If key escrow is REALLY REALLY REALLY "voluntary", then such arbitrary restrictions should be do-able.
Unless I've missed something large, you can have an _uncertified_ key escrow agent store your keys in Fidel Castro's beard, and only release them with written permission from your goldfish.
Whether or not you use a certified key escrow agency would remain your choice, AFAIK.
I'm not expressing support for the certification standards that have been presented. But I don't consider it cause for great alarm that the USG wants to play in the escrow agent rating bureau business.

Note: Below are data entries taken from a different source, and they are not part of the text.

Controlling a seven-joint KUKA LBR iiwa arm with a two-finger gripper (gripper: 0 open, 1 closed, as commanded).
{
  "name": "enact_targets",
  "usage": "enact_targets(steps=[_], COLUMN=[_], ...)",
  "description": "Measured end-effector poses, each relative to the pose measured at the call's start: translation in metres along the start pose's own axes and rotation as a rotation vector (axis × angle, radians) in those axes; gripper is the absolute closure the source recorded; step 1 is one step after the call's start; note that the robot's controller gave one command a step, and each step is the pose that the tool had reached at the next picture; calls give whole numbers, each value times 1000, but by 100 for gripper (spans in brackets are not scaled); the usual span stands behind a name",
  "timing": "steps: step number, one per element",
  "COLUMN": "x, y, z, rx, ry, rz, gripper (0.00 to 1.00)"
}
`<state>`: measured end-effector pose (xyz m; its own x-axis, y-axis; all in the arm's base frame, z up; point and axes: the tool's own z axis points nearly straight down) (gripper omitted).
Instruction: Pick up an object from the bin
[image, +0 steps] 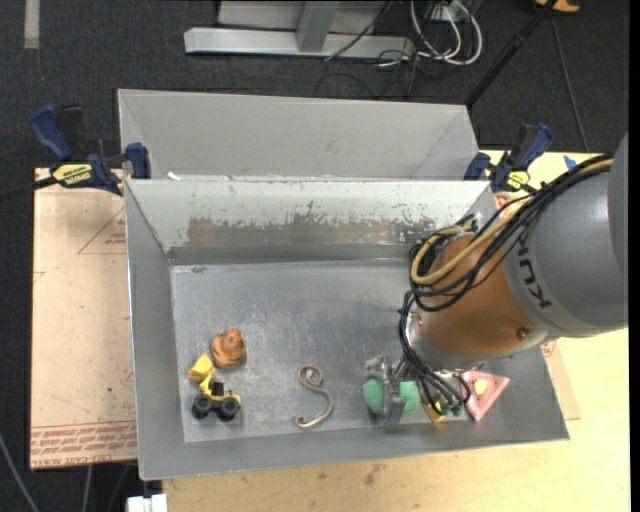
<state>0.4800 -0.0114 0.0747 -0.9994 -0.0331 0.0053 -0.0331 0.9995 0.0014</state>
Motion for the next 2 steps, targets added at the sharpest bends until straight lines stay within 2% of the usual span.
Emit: enact_targets(steps=[1,2], x=[1,-1], y=[0,0], z=[-17,-31], rx=[0,1], ry=[1,-7], rz=[0,0], gripper=[100,100])
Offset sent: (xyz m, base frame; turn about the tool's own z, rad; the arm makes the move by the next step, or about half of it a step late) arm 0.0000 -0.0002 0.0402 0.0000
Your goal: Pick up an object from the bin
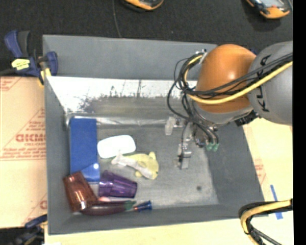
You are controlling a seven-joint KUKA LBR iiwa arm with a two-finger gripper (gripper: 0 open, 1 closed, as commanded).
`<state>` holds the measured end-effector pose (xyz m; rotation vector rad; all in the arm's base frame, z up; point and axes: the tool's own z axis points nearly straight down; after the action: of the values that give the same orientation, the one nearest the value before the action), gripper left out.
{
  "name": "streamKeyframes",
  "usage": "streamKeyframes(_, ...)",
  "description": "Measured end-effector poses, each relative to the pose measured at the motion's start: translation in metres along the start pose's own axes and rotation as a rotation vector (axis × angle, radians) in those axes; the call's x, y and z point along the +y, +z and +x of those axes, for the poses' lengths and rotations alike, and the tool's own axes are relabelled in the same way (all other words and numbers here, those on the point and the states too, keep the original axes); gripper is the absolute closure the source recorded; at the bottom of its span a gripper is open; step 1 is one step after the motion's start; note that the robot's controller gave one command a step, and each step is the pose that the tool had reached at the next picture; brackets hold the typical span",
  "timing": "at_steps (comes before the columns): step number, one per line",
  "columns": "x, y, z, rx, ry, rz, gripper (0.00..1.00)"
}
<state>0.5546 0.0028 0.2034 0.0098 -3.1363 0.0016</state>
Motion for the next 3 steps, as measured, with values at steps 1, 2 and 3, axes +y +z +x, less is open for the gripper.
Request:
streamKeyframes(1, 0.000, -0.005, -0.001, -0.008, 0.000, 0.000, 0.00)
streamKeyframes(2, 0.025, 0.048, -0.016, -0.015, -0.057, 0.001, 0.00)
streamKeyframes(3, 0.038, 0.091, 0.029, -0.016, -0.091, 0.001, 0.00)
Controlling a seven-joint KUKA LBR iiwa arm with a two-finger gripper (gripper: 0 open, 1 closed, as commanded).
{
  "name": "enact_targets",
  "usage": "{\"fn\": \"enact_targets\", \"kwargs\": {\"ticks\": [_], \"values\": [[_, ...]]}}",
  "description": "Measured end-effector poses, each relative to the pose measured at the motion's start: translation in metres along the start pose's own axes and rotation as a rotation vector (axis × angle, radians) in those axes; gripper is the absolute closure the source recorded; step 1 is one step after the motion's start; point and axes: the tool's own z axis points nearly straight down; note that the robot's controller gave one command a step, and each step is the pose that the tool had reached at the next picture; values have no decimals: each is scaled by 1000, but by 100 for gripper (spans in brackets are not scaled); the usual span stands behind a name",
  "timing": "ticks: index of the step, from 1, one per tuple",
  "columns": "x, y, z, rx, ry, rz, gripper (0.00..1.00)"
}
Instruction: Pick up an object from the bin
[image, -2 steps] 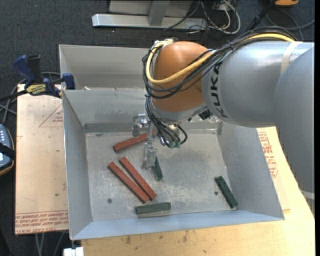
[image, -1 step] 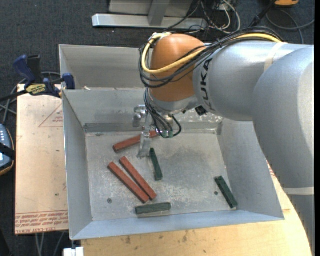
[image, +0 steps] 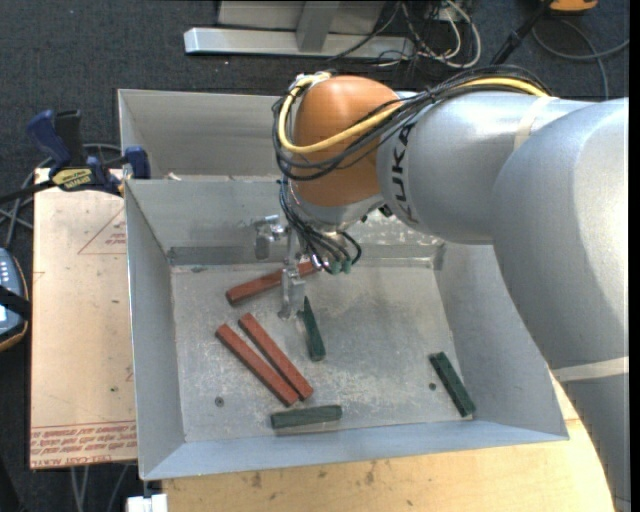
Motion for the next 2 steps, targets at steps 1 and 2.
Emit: {"fn": "enact_targets", "kwargs": {"ticks": [1, 2], "values": [[-6, -8, 68, -1, 7, -52, 0], [-8, -17, 62, -1, 1, 45, 100]]}}
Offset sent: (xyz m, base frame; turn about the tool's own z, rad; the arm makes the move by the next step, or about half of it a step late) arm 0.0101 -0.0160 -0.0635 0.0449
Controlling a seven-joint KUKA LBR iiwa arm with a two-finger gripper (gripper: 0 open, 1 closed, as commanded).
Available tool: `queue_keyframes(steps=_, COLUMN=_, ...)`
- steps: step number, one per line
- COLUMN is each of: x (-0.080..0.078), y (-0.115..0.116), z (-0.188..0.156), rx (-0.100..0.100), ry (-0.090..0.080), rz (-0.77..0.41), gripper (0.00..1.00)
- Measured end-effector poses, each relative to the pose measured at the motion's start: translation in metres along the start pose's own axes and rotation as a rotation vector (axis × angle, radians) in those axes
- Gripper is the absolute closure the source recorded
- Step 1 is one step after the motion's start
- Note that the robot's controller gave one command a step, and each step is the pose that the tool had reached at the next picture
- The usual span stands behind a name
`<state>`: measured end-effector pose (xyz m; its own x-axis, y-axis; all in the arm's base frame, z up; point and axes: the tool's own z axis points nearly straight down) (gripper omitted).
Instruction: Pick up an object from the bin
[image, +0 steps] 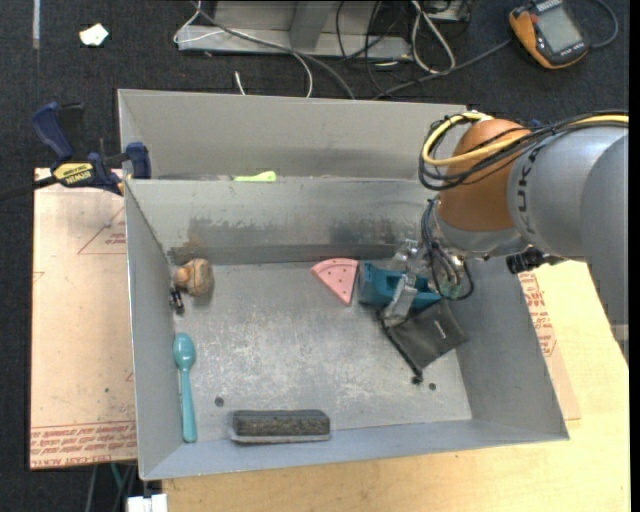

Here's the problem: "Clipper" ALREADY isn't "voluntary," because the public has already been forced to pay for its development via stolen tax dollars. At least hypothetically, the government could misuse its discretion even further to push a Clipper-like solution, in order to skew the market against the adoption of good encryption. Follow me so far? They could go as far as to subsidize Clipper-installed telephones, making them cost &50 at your local discount store, competitive with non-crypto phones. Okay, I presume that the company that makes Clipper chips (VLSI Technology) must ultimately sell them, UNPROGRAMMED, to manufacturers who are to build those telephones. I see a business opportunity to act as a VOLUNTARY escrow agent, but one that only agrees to keep the keys for the chips for "30 feet or 30 seconds." In other words, build (or modify) Clipper-type telephones with chips that are ostensibly escrowed, but due to the agreement with the end user the keys will be erased. (Or, the keys will be kept encrypted, unbreakably, with the "key to the key" given to the end user, who will presumably burn it on receipt.) What I _DON'T_ want to see happen is for the USG to be able to refuse escrow-agent status to an organization which is actively hostile to the concept of key escrow, an organization which is willing to work with end-users to thwart the USG's access to products which (due to the fact they were never exported) do not fall under any ITAR-type regulations.